En este tiempo de confusión es complejo hacer entender el espeluznante consenso que realmente existe entre PP, PSOE y separatistas, incluyendo a la banda terrorista ETA un aliado del sistema, por ideología y por la necesidad del miedo.

Analizando los errores de las principales corrientes de pensamiento, Almudena nos ha expuesto cómo hemos llegado a ésta situación totalitaria, donde la oligarquía ha devenido en cleptocracia en un consenso bien apañado entre grandes empresas, sistema financiero, justicia y política.

Citando la Constitución, recordaba que todo esto que hoy vemos estaba bien planeado: en sus artículos leemos “una democracia avanzada, un Estado social…”  Y entraba a explicarnos qué significa esa “democracia avanzada”, en tradición con el pensamiento socialista: un hombre nuevo, un paraíso en la tierra…

Así, la democracia avanzada es un totalitarismo de partidos escondido tras la propaganda. Aunque el sistema hace aguas en Europa, este consenso aún se sostiene sobre cuatro patas, a saber, sindicatos, monarquía, autonomías y un sistema fiscal ideológico, el IRPF; y el cambio sólo será posible si las desmontamos. Sobre el impuesto de la renta –un impuesto ideológico- ha surgido un interesante debate con el público, concluyendo que es un impuesto inmoral porque castiga a quien trabaja y, lo que es peor, un sistema de control de los ciudadanos siempre sospechosos contra el que tenemos que luchar.

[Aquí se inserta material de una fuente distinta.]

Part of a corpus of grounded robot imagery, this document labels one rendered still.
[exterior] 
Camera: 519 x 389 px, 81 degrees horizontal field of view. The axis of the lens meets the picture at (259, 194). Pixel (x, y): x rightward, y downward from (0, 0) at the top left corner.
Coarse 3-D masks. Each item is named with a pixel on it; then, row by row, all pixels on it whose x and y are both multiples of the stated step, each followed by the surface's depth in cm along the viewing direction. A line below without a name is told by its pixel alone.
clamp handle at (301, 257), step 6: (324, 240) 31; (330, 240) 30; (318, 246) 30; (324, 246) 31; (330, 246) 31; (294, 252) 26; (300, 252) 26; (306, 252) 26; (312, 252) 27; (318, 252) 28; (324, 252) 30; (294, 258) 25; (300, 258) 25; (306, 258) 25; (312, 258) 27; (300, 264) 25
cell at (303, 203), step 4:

A pesar de la evidente tiranía socialista que ésta vez se ha implantado sin violencia –o al menos muy poca- la sociedad infantil, mayoritariamente, pide aún más Estado para resolver la crisis del consenso socialdemócrata. Es la sociedad infantil que cree tener derecho a todo y ningún deber. Es la sociedad ideal para el socialismo: de nuestro dinero viven unas oligarquías cuyo capital no proviene de un libre mercado sano y transparente, sino de un régimen clientelar en el que los amigos del poder se benefician del enmarañamiento legal, 3000 leyes al año que escupen las administraciones en España. Es el sistema chino: capitalismo salvaje para los oligarcas, totalitarismo socialista para los ciudadanos que pagan. Y muchos siguen sin verlo, anclados a soluciones de otros tiempos porque siguen sin percibir que el mundo va cambiando.

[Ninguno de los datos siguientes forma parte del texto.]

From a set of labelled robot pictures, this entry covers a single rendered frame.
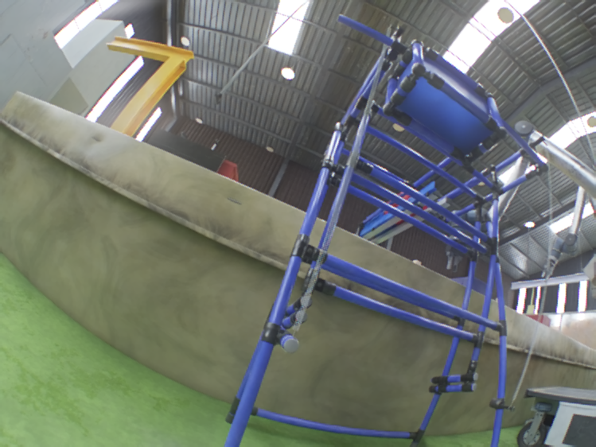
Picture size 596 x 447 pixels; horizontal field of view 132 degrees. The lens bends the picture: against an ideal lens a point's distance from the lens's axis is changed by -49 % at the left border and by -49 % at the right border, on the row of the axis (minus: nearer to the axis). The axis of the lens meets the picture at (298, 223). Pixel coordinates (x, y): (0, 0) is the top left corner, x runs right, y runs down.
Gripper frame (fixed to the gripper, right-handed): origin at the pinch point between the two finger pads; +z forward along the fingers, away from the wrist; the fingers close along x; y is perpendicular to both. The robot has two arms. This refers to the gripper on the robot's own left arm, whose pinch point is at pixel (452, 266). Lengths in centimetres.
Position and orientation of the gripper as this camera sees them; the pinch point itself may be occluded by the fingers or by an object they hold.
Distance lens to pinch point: 169.1
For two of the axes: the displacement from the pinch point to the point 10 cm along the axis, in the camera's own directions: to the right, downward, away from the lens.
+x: -9.1, -4.0, -1.0
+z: -3.6, 8.8, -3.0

Se ha hablado críticamente de las Autonomías, un sistema antinatural muy útil al consenso socialdemócrata y a favor del municipalismo español –ahí me he emocionado- con citas a don Antonio Maura y a la tradición de libertad individual española, tan desconocida y tan cierta. He tenido que recordar, en una de mis intervenciones, al inmenso Alcalde de Zalamea. Ha indicado que tendría sentido con libertad política: que precisa de justicia independiente y representatividad real.

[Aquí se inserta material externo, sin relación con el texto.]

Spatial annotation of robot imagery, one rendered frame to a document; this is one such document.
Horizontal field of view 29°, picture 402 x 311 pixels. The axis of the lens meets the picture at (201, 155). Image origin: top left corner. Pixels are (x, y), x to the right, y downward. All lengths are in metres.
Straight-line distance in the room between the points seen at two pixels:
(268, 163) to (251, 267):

Por último, ha impresionado su referencia a las ideologías que propaga el consenso socialdemócrata alertando sobre la peligrosa ideología de género, que surge de cambiar la lucha de clases por la lucha de sexos. Así, ha recordado que en el consenso no tienen cabida quienes no aceptan estas ideologías, poniendo el oportuno ejemplo del aborto impuesto por la UE a sus miembros.

Ha sido una inquietante lección sobre actualidad analizando sus orígenes ideológicos y filosóficos, pero abriendo la esperanza de un cambio a mejor, primero porque parte de la solución está ya cuando se conoce el problema a fondo y segundo, porque el sistema hace aguas y la transformación de las mentes ya ha comenzado. Solo unas minorías conscientes de la problemática del tiempo presente –el consenso totalitario socialdemócrata que anula toda libertad- podremos lograr el cambio.



Hoy me siento menos solo. Enhorabuena a Almudena Negro y al Instituto Juan de Mariana. Muchas gracias.